▸ REQUIRED WORK
Once you reach the line that holds "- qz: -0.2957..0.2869" in the listing below, output it and every line after it through the line that holds "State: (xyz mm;", word for word.

▸ SUPPLIED DATA
──────────────────────────────
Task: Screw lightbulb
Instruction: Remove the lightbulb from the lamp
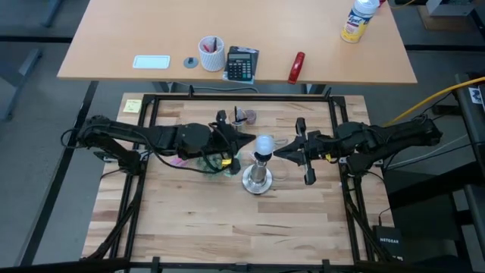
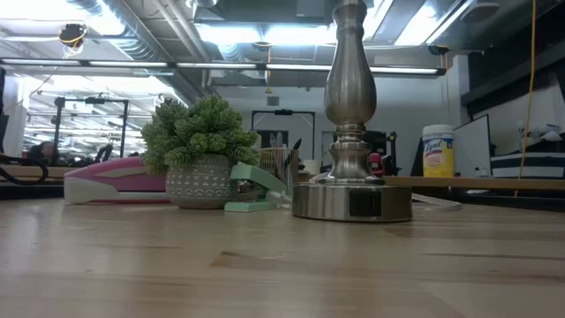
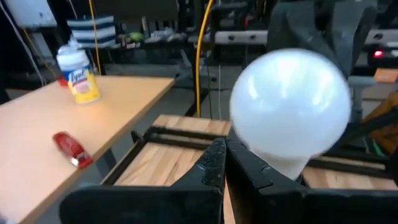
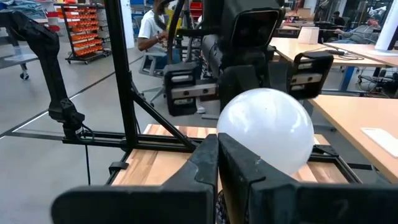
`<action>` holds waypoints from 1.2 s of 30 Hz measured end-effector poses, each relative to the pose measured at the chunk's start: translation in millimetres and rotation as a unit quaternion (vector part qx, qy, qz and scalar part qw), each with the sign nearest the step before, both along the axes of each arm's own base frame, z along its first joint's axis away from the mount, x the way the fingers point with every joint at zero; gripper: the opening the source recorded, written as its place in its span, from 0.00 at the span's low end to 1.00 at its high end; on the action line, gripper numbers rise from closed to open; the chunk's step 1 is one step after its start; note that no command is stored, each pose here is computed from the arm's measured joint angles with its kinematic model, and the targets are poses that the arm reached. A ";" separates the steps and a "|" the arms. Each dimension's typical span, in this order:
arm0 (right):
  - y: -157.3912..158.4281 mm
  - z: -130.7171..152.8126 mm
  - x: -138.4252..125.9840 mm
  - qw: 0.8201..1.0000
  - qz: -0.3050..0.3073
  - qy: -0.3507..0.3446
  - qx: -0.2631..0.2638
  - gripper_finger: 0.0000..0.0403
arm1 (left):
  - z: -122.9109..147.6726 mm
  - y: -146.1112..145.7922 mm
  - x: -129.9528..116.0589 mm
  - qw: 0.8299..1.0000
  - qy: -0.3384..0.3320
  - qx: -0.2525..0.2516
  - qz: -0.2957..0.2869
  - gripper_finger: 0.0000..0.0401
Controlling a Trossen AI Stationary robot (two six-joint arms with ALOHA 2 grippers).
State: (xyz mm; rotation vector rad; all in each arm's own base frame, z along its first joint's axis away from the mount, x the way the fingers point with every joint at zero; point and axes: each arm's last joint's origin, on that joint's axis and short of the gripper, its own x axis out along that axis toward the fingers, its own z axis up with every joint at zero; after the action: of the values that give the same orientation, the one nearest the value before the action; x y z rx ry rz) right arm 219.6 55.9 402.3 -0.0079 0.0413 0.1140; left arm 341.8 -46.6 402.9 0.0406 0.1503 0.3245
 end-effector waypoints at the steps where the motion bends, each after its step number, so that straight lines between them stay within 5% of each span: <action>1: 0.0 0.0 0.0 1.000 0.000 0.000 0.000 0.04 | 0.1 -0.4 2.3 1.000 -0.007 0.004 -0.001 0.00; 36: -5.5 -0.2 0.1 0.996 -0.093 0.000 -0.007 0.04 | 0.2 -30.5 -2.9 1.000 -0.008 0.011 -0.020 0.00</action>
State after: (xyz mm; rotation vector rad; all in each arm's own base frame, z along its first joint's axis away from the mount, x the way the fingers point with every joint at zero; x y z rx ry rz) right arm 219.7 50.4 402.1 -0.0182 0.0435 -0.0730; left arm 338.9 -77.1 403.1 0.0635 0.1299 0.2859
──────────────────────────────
▸ EXERCISE SOLUTION
  - qz: -0.2957..0.2869
  - gripper_finger: 0.0000..0.0401
Controlling a Trossen AI Stationary robot (two six-joint arms with ALOHA 2 grippers).
State: (xyz mm; rotation vector rad; all in each arm's own base frame, z along its first joint's axis away from the mount, x the way the fingers point with every joint at zero; point and axes: each arm's last joint's origin, on that joint's axis and short of the gripper, its own x axis out along that axis toward the fingers, its own z axis up with every joint at zero; after the action: of the values that give the same orientation, the one nearest the value before the action; x y z rx ry rz) right arm 219.6 55.9 402.3 -0.0079 0.0413 0.1140; left arm 341.8 -46.6 402.9 0.0406 0.1503 0.3245

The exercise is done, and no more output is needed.